Sepanjang perjalanan menuju curug, sesekali mereka berhenti untuk istirahat sembari menyeruput kopi warung. Ransel berisi tenda dan perlengkapan kemping lainnya serta pantat panas tak membuat mereka merasa lelah. Bahkan para biker yang rata-rata sudah paruh baya ini selalu bersenda gurau saat istirahat.
Curug Cibeureum yang memiliki ketinggian antara 40-50 meter ini masih terletak di dalam kawasan Taman Nasional Gunung Gede Pangrango (TNGP) Cibodas karena lokasinya berada di lereng Gunung Pangrango.
Dinamakan Cibeureum karena konon air yang mengalir berwarna merah. Ci (Sunda, artinya air) dan beureum (Sunda, artinya merah). Warna merah ini berasal dari dinding tebing curug yang ditumbuhi lumut merah (Sphagnum gedeanum). Jika terkena sinar matahari, warna air pun terlihat berubah menjadi merah.

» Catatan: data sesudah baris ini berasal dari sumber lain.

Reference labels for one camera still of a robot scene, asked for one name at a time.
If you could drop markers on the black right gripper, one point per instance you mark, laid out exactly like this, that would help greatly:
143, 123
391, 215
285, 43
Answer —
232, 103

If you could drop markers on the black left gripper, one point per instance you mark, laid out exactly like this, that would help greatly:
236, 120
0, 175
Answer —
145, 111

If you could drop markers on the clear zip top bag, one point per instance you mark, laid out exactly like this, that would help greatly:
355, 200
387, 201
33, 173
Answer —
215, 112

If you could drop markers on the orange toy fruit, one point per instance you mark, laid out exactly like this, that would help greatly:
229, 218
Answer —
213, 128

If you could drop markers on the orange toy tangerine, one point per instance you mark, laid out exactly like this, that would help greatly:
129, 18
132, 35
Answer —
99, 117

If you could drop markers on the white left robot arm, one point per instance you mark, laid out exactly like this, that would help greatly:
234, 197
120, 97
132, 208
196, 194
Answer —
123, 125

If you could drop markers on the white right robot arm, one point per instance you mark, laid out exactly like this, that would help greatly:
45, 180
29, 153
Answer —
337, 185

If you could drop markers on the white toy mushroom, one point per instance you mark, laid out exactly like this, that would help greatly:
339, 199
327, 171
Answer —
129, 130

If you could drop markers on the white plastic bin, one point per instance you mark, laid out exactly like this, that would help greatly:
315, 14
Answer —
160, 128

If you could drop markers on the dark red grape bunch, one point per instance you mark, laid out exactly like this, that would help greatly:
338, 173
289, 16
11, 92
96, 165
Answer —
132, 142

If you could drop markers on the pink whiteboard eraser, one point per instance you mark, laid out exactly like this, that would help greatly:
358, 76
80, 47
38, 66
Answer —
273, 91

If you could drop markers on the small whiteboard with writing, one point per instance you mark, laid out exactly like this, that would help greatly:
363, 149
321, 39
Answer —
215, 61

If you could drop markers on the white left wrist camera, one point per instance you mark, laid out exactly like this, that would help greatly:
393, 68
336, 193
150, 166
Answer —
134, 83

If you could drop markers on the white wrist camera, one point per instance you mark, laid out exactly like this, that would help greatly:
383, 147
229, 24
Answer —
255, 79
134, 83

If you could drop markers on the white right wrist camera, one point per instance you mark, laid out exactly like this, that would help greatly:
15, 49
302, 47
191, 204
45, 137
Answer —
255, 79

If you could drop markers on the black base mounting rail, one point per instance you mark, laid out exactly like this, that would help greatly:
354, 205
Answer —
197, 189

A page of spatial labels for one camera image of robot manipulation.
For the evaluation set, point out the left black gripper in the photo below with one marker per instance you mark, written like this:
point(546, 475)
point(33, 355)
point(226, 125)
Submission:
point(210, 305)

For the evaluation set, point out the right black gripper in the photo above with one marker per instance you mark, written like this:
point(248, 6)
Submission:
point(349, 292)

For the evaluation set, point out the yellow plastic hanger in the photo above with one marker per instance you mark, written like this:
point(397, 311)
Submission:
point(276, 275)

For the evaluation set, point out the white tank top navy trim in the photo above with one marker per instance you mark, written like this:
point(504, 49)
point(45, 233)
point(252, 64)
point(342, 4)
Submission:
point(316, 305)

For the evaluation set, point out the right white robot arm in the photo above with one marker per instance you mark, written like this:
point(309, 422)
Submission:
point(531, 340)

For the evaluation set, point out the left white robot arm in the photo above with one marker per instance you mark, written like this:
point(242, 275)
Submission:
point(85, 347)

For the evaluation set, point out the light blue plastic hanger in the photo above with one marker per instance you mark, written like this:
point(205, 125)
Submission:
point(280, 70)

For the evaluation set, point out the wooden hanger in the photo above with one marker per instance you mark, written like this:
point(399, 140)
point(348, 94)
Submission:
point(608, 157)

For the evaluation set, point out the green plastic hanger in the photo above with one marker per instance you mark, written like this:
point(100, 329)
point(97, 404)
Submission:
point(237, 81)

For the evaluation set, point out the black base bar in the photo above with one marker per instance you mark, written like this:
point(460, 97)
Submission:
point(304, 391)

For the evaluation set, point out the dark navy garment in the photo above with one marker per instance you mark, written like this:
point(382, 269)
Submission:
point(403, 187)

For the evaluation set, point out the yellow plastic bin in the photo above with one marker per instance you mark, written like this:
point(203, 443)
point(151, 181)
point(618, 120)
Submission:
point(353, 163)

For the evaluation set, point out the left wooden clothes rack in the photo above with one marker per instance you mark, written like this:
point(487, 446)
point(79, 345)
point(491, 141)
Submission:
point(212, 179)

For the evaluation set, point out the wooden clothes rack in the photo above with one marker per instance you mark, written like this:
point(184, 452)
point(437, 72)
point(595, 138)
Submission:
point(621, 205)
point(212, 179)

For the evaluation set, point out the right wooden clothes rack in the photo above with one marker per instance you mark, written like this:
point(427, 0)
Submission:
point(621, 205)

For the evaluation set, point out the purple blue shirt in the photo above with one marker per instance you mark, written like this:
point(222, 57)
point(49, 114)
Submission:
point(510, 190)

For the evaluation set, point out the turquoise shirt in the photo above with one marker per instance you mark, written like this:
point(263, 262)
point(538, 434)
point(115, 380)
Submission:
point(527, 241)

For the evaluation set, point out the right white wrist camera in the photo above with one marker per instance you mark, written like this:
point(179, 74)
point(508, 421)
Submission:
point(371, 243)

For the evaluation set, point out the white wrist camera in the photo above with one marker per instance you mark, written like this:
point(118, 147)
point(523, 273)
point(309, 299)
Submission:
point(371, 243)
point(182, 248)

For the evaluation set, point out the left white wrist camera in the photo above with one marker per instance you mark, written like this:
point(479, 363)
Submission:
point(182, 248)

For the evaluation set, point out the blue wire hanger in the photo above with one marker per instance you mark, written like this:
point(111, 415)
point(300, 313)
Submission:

Selain mitos berupa air yang berwarna merah tersebut, terdapat juga mitos yang lain yaitu diyakininya keberadaan seorang pertapa sakti yang sedang melakukan laku ritual (bertapa). Dikarenakan bertapa sangat lama dan tekun akhirnya pertapa tersebut berubah menjadi batu. Konon batu besar yang berada di tengah-tengah air terjun Cibeureum ini adalah perwujudan seorang pertapa sakti tersebut.
Siang itu, tenda segera mereka dirikan, matras digelar lebar, peralatan masak dikeluarkan dari ransel, lengkap dengan cemilan dan aneka minuman. Mereka berbincang dan bercanda hingga petang.
Selepas maghrib, saat suasana menjadi gelap, kompor mini dinyalakan, dan api unggun mulai dibakar. Tak ketinggalan, menu makan malam disiapkan. Suasana masak memasak semakin meriah ketika mereka saling melemparkan candaan. Keakraban diantara mereka semakin lengkap saat bercerita ngalor-ngidul tentang awal berjumpa, hingga cerita hidup masing-masing.
Malam itu tak sedikitpun tersirat rasa penat. Kegembiraan menyelimuti sepanjang percakapan, hingga satu persatu terlelap dipeluk dingin dan sunyinya Curug Cibeureum.